Single by DyE

from the album Taki 183
- Released: 10 January 2011
- Recorded: 2010
- Genre: Dream pop; shoegaze;
- Length: 4:49
- Label: Tigersushi
- Songwriters: Juan de Guillebon; Guillaume Teyssier;
- Producer: Juan de Guillebon

DyE singles chronology
| "Cristal d'Acier" (2010) | "Fantasy" (2011) | "She's Bad" (2014) |

= Fantasy (DyE song) =

"Fantasy" is a song recorded by French singer-songwriter DyE for his debut studio album, Taki 183 (2011). It was released as the record's second and final single on 10 January 2011. The recording was written and produced by DyE himself, while Guillaume Teyssier served as an additional lyricist.

Since its initial release, the song has been well known due to its accompanying music video. The viral clip features four teenagers sneaking off into a pool house at night before taking part in sexual activities, which transforms two of the friends into alien-like monsters.

== Background and composition ==
"Fantasy" was written and produced by DyE himself, while Guillaume Teyssier served as an additional lyricist. Despite its music video's graphic nature, João Pedro Mechelli from A Gambiarra claimed that the lyrics represented the entire opposite of that and were open for other interpretations.

== Music video ==
An animated accompanying music video for "Fantasy" directed by Jérémie Périn was released on 19 October 2011. The music video, notable for its graphic violence and sexual content, became a viral hit on YouTube; as of February 2022, it was viewed over 66 million times. Ian Gassman ranked the video fourth on his list of "10 More of the Best Animated Music Videos" for Paste, remarking that the video's "very buzzy twist ending makes it pretty hard not to click". Sometime around October 2023, the video was removed from YouTube for violating its policy on nudity or sexual content, but it has since been restored.

===Synopsis===
The video begins with four teenagers sneaking into a local pool at night.

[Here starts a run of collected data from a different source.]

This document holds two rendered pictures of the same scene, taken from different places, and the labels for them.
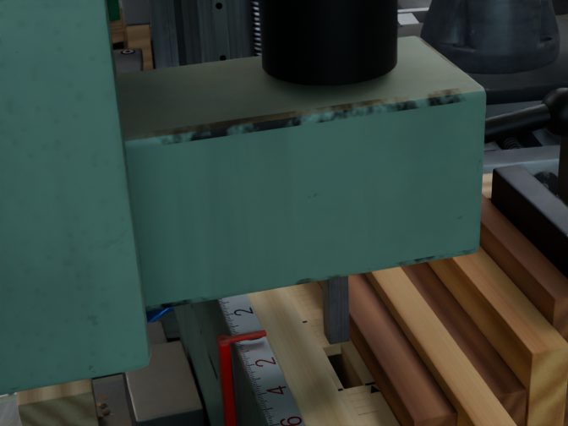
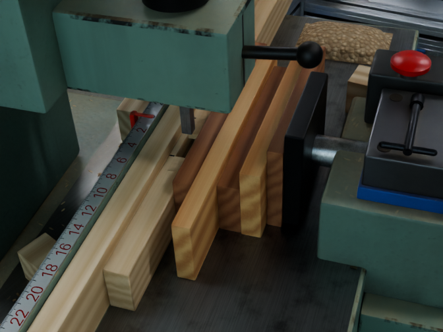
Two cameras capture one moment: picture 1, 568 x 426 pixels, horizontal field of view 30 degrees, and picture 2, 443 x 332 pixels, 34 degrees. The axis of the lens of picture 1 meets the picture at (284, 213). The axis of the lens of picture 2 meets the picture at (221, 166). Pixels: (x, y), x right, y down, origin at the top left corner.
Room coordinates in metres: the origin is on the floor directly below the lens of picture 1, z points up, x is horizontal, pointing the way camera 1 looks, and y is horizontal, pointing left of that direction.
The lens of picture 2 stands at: (0.00, -0.30, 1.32)
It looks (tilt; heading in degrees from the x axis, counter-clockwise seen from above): 41 degrees down; 33
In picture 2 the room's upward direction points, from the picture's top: 3 degrees counter-clockwise
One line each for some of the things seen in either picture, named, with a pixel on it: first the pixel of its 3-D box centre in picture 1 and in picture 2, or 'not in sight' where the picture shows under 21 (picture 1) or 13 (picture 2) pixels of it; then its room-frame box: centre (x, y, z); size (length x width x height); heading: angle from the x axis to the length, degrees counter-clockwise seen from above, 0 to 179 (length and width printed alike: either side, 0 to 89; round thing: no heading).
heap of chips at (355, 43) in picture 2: not in sight; (343, 37); (0.65, -0.05, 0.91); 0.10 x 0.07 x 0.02; 104
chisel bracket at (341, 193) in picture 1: (282, 181); (158, 47); (0.38, 0.00, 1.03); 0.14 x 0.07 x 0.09; 104
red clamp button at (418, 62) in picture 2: not in sight; (410, 62); (0.46, -0.18, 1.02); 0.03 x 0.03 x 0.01
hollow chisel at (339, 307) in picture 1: (335, 288); (186, 107); (0.38, -0.02, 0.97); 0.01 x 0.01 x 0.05; 14
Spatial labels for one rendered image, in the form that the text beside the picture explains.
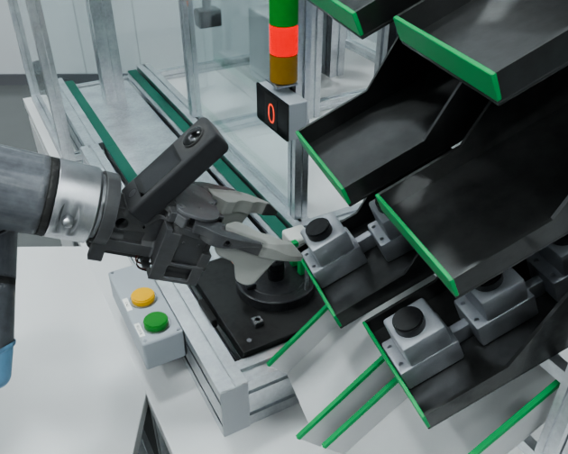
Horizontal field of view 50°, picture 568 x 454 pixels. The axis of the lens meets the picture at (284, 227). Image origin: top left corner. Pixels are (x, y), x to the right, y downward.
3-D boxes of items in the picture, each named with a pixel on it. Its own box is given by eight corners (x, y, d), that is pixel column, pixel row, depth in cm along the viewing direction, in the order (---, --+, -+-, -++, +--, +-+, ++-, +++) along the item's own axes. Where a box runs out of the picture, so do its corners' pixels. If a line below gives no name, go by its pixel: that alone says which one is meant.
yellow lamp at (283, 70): (278, 86, 105) (278, 59, 103) (264, 77, 109) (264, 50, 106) (302, 82, 107) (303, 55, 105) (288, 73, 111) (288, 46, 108)
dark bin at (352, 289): (340, 329, 67) (316, 288, 62) (300, 260, 77) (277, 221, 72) (559, 200, 67) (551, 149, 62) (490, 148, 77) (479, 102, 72)
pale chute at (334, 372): (320, 448, 77) (297, 439, 75) (287, 373, 88) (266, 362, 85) (483, 298, 71) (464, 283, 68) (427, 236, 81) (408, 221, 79)
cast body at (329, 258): (322, 289, 71) (298, 251, 67) (308, 267, 75) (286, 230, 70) (383, 253, 71) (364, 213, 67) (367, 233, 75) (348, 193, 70)
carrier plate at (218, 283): (243, 361, 94) (242, 352, 93) (187, 276, 112) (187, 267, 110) (370, 312, 104) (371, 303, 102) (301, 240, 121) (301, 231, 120)
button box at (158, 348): (147, 371, 99) (142, 344, 96) (113, 296, 114) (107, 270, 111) (187, 356, 102) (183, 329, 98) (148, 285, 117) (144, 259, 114)
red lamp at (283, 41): (278, 59, 103) (277, 30, 100) (264, 50, 106) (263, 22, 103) (303, 54, 105) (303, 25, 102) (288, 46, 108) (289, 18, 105)
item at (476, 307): (483, 347, 59) (468, 304, 55) (459, 317, 62) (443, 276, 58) (557, 304, 59) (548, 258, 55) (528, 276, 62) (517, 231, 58)
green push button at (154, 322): (149, 339, 98) (147, 331, 97) (142, 324, 101) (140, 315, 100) (172, 331, 99) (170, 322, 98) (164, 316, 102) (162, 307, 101)
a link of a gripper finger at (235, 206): (247, 231, 75) (187, 232, 68) (265, 190, 72) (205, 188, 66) (261, 245, 73) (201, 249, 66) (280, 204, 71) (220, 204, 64)
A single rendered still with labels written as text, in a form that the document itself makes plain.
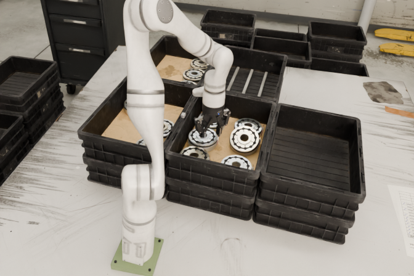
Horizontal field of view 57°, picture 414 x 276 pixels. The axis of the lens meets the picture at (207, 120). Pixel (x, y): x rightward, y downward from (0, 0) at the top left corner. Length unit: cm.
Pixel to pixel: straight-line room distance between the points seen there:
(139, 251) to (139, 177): 26
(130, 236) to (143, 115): 35
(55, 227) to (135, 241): 33
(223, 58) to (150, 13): 32
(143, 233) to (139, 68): 44
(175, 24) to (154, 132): 27
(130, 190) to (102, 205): 42
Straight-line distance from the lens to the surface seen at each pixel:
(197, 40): 105
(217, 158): 132
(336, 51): 296
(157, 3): 92
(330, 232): 129
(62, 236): 131
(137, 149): 121
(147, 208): 104
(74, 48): 293
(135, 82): 92
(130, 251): 115
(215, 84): 120
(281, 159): 135
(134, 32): 96
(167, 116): 149
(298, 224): 128
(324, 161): 139
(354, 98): 203
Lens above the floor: 172
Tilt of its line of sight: 37 degrees down
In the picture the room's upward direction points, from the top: 3 degrees clockwise

Two of the teenagers, a boy and a girl, jump into the pool and swim together, leading to the beginning of a sexual encounter between the two of them, while the remaining boy and girl sit by the poolside and watch them. The boy on the poolside tries to make advances on the girl, attempting to kiss her, but rather than reciprocating, she becomes flustered and jumps into the pool with her clothes still on. While underwater, she notices a spasming sensation in her genitals, causing her to panic and resurface in pain. Once she climbs out of the pool, she and the boy discover that their friends have been possessed by worm-like aliens, who attack and kill the boy. The girl manages to escape by jumping back into the pool. She enters another dimension through a portal at the bottom of the pool, whereupon she finds herself facing a giant Lovecraftian creature in the distance. Her eyes subsequently explode out of her skull, killing her.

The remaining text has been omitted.